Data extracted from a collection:
───
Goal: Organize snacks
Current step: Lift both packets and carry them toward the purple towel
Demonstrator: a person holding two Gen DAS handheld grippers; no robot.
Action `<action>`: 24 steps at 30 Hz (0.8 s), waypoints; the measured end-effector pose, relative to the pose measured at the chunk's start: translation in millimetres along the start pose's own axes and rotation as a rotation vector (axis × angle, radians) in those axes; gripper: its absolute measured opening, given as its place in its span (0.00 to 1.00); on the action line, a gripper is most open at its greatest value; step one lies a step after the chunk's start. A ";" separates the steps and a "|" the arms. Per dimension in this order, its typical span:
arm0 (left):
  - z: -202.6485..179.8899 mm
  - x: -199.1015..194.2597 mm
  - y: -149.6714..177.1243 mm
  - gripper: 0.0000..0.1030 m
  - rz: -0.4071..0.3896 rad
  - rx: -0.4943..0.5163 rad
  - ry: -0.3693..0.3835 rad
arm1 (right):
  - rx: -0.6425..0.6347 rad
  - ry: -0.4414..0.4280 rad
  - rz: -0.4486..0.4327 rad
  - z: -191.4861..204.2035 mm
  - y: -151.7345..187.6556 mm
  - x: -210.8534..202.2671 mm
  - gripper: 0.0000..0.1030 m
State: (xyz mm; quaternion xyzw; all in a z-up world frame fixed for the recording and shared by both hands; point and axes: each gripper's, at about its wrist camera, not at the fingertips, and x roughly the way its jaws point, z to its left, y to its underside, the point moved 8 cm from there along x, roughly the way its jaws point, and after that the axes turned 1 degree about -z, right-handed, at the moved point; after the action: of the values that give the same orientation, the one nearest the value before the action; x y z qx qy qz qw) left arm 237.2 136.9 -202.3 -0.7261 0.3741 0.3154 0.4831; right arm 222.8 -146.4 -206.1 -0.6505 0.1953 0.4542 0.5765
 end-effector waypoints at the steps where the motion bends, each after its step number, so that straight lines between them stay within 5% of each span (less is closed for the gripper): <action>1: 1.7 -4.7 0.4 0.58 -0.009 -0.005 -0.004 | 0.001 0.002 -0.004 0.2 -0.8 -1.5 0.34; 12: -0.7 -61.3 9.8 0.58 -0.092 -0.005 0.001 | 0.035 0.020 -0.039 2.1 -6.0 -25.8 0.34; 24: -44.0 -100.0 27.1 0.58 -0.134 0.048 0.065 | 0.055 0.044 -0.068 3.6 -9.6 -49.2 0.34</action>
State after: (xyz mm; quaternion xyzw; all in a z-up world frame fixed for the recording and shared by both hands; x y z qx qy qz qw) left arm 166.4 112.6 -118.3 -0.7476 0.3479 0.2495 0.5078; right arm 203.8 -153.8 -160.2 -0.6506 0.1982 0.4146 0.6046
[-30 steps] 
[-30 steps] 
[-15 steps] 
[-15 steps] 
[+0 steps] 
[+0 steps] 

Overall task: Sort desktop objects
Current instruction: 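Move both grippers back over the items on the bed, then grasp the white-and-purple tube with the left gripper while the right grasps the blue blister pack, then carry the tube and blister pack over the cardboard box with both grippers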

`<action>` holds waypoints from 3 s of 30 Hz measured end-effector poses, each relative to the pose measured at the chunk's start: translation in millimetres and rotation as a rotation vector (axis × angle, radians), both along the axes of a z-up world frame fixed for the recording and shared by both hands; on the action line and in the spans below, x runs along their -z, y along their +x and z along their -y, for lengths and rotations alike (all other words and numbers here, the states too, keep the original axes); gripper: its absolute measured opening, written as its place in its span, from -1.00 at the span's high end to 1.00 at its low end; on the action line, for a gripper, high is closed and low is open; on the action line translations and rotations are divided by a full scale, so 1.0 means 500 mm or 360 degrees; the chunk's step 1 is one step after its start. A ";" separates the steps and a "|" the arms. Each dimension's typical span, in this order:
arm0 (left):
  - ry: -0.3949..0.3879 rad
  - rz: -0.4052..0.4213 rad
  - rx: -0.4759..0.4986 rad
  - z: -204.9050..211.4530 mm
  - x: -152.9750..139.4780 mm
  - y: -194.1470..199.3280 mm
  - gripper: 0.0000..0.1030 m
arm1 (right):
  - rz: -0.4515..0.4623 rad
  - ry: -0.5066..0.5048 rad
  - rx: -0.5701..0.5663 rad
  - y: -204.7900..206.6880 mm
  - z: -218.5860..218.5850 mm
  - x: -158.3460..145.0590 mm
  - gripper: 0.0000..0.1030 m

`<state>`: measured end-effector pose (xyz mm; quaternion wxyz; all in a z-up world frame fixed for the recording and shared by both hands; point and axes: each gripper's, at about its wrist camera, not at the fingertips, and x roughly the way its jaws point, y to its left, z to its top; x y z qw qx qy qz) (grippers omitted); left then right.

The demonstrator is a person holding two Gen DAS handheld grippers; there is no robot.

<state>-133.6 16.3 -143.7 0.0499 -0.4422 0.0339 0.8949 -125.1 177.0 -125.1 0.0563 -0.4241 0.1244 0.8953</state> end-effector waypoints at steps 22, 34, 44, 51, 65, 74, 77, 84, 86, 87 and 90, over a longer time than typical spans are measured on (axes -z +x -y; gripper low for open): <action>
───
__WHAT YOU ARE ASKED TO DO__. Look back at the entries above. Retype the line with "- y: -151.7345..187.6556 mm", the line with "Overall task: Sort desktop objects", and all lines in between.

__OUTPUT OF THE EXERCISE__.
  - y: -151.7345..187.6556 mm
  - x: -210.8534..202.2671 mm
  - gripper: 0.0000..0.1030 m
State: (xyz mm; quaternion xyzw; all in a z-up world frame fixed for the recording and shared by both hands; point and axes: each gripper's, at about its wrist camera, not at the fingertips, and x roughly the way its jaws point, z to its left, y to its underside, the point moved 8 cm from there along x, roughly the way its jaws point, and after that the axes turned 1 degree about -z, right-handed, at the moved point; after the action: of the values that give the same orientation, the one nearest the value before the action; x y z qx qy qz qw) left arm 237.2 136.9 -202.3 -0.7261 0.3741 0.3154 0.4831; right arm 222.8 -146.4 -206.1 -0.6505 0.1953 0.4542 0.5765
 end-effector waypoints at the steps where the motion bends, each after its step number, so that straight lines between them stay within 5% of each span (less is closed for the gripper): <action>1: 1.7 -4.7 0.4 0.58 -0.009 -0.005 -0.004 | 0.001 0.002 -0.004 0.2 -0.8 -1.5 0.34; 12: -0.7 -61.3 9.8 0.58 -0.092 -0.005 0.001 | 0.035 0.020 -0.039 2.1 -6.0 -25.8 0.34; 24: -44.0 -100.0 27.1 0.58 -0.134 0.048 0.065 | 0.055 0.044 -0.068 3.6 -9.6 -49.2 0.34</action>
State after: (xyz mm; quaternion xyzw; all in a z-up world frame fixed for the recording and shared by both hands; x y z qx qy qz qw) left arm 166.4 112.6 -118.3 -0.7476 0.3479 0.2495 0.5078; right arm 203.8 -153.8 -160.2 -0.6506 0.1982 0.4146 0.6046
[-30 steps] 
[-30 steps] 
[-15 steps] 
[-15 steps] 
[+0 steps] 
[+0 steps] 

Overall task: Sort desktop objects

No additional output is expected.